Dzagud gratki dla dziewczyn - no proszę, a ja cynik obstawiałam, że z tą agencją to lipa ;-) I super, że Madzia idzie w kierunku nocnika - Piotruś nadal zna teorię, ale praktyce mówi NIE!!
izka faktycznie, świetnie ta praca wygląda :-) Chyba dokładnie to, czego chciałaś, prawda? Zdecydujesz się?
A lotniska w Europie mają być zamknięte jeszcze przez jakiś czas, więc szybko to P nie dotrze do domu :dry:. Z resztą, u nas też już działa tylko jedno i pewnie zaraz je też zamkną :confused2:
 
Dzagud - Wspaniale! no to mala gwiazda Ci rosnie - trzymamy mocno kciuki za Weronisie, ale on sama w sobie tyle wdzieku, ze chyba nei musimy:-D Dla Madzi tez caluski!

Izka- GRATKI KOCHANA Ty to jestes przebojowa babka! - ojjj jakas dobre Fatum u Nas na forum (oby tak dalej), ze wszystkim tak ladnie sie uklada:-D

Co do meza - trzymam kciuki mocno zacisniete by byl w domku szybciutko...

Aniajw - no fajnie, ze sie cieszysz na impreze -mnei takie rodzinne rzeczy nie jaraja;-)...Ale wiem, ze pewnie masz frajde i sie cieszysz...

Goska - powodzenia z ta pizzeria - oby bylo z gorki:tak:

A ja dzis zawalona praca... :-(W niedziele mam wystawe fotograficzna i nic nie przygotowane.

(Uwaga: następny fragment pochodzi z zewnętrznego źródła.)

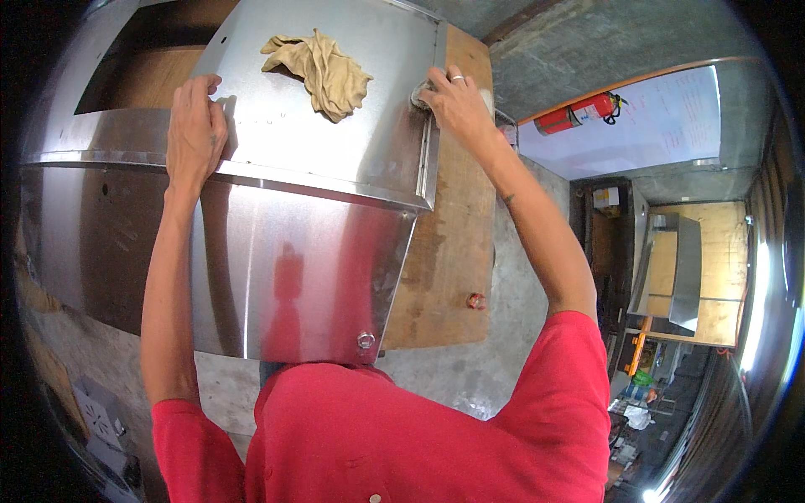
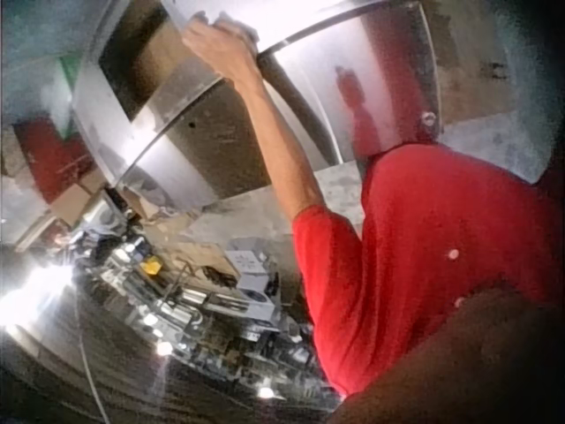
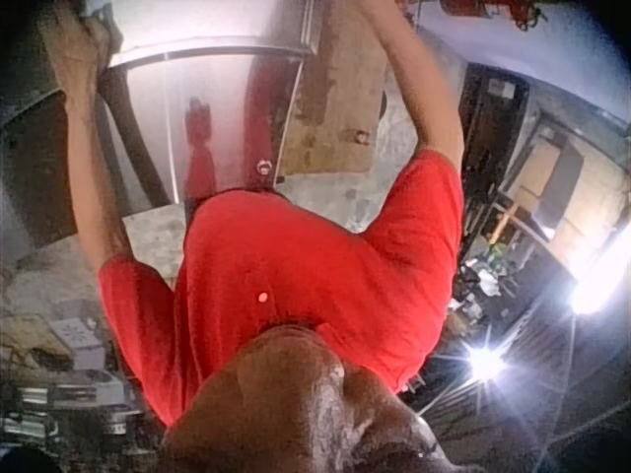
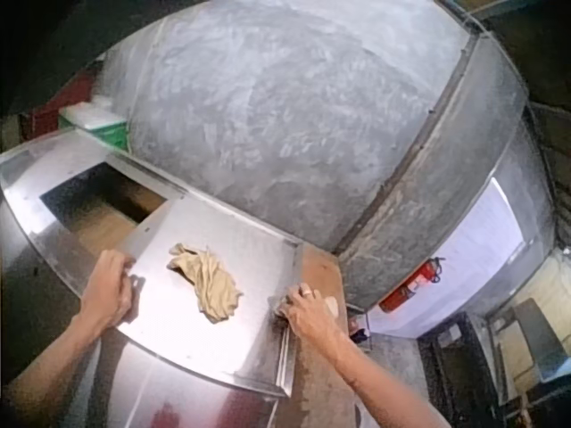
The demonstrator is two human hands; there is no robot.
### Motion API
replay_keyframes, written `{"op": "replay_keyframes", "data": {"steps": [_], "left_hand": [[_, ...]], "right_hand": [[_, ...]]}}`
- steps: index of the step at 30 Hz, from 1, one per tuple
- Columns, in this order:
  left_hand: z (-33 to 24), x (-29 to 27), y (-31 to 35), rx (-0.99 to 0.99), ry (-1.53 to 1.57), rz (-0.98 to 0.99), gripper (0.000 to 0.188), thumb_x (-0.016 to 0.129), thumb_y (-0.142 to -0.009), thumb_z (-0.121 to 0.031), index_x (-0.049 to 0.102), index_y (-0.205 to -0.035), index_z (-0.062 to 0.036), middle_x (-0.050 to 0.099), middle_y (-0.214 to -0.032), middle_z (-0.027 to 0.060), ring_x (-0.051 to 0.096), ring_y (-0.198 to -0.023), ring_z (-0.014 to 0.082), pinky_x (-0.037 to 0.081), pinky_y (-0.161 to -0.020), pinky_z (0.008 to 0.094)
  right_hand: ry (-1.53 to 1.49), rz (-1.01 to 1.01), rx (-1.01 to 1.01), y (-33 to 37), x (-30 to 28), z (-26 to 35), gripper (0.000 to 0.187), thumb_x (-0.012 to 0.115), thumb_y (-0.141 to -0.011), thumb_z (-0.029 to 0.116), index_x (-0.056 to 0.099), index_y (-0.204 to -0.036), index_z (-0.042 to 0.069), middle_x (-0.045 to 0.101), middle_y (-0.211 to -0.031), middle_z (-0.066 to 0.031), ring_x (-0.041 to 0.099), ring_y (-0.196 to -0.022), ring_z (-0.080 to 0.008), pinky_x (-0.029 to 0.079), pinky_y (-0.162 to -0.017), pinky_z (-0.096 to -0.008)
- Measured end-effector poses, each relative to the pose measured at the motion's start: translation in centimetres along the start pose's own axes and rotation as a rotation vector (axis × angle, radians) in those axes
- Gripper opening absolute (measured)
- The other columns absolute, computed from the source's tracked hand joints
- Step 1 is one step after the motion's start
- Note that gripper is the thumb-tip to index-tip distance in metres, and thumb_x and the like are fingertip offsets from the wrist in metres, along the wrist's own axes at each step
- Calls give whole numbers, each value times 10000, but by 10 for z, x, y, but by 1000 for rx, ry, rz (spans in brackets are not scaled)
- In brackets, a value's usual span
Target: The person applies a substance from a small container to the edges of a stainless steel panel using a small tool, then wipes the surface with a cloth. The person dips the cloth into a bucket of water, wrings it out, and continues wiping the panel.
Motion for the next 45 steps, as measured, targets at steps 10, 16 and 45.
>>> {"op": "replay_keyframes", "data": {"steps": [10,16,45], "left_hand": [[-3,-3,-1,-38,-15,-11,291,532,-980,-33,584,-1266,-27,630,-1170,172,616,-1106,329,511,-978,461],[-7,-4,-1,-31,26,6,283,530,-986,-37,581,-1263,-13,635,-1158,173,619,-1126,321,515,-976,450],[-4,-6,-1,5,89,-23,255,549,-953,-48,607,-1197,-2,673,-1100,186,634,-1055,341,519,-935,472]], "right_hand": [[-138,158,49,77,-67,109,205,652,-860,84,725,-1037,11,586,-1179,-194,562,-1191,-385,565,-923,-433],[-270,205,149,70,-80,111,280,616,-873,-34,622,-1151,-9,561,-1162,-245,572,-1133,-429,581,-877,-502],[-342,358,491,66,-83,113,293,668,-982,278,669,-1162,47,685,-1003,-265,687,-991,-466,573,-810,-531]]}}
Point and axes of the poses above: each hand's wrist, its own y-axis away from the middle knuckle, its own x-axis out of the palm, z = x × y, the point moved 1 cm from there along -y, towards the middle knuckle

Wczoraj zamiast siedziec nad zdjeciami zapychalam sie pizza i ogladalam glupawe filmy:-p hehehe wiec musze nadrobic. :rofl2:Jutro mam wycieczke w las ze znajomymi i ... buddystycznymi mnichami razem z SU. Powiem Wam, ze jestem troche zdenerwowana jak mi ona bez spania wytrzyma do 6 tej. Cos czuje ze beda steki i fochy popoludniu - a to towarzystwo medytujace i skupione - no ale to dzien dla dzieci zorganizowany wiec, moze zrozumieja;-)- moze damy rade...:-)
 
reklama
Esia, nareszcie wolne, co?:-pOj, powiem Wam, że jak moje dziewczyny szły do przedszkola / żłobka, to pierwszego dnia sobie miejsca znaleźć nie mogłam, tak mi było jakoś pusto i przykro. Ale po przyzwyczajeniu, to nie mogłam się doczekać aby Je odprowadzić i miec luuuuuz.:-D
Anni, ja to nie mogę z Tobą, Ty małe popierdzielające coś. Jak ja bym miała tyle na głowie to bym zwariowała, a Ty dopiero wtedy szczęśliwa jesteś.:tak:Nie wiem tylko czy Ci zazdrościć czy wręcz przeciwnie.:-D
Aniajw, to miłej zabawy.:tak:Ale kurka, nowożeńcy się niewstrzelili z terminem...:-(
Izka, ale super wieści z tą robotą - bierz, bierz, czuję z Twojej pisaniny że aż Ci się oczy świecą do tej roboty.:-D A za Męża kciuki trzymamy, żeby szybko i bezpiecznie dotarł do domku.:tak:

Ojjjj coś nam się Toska nie odzywa... czyżby czyżby????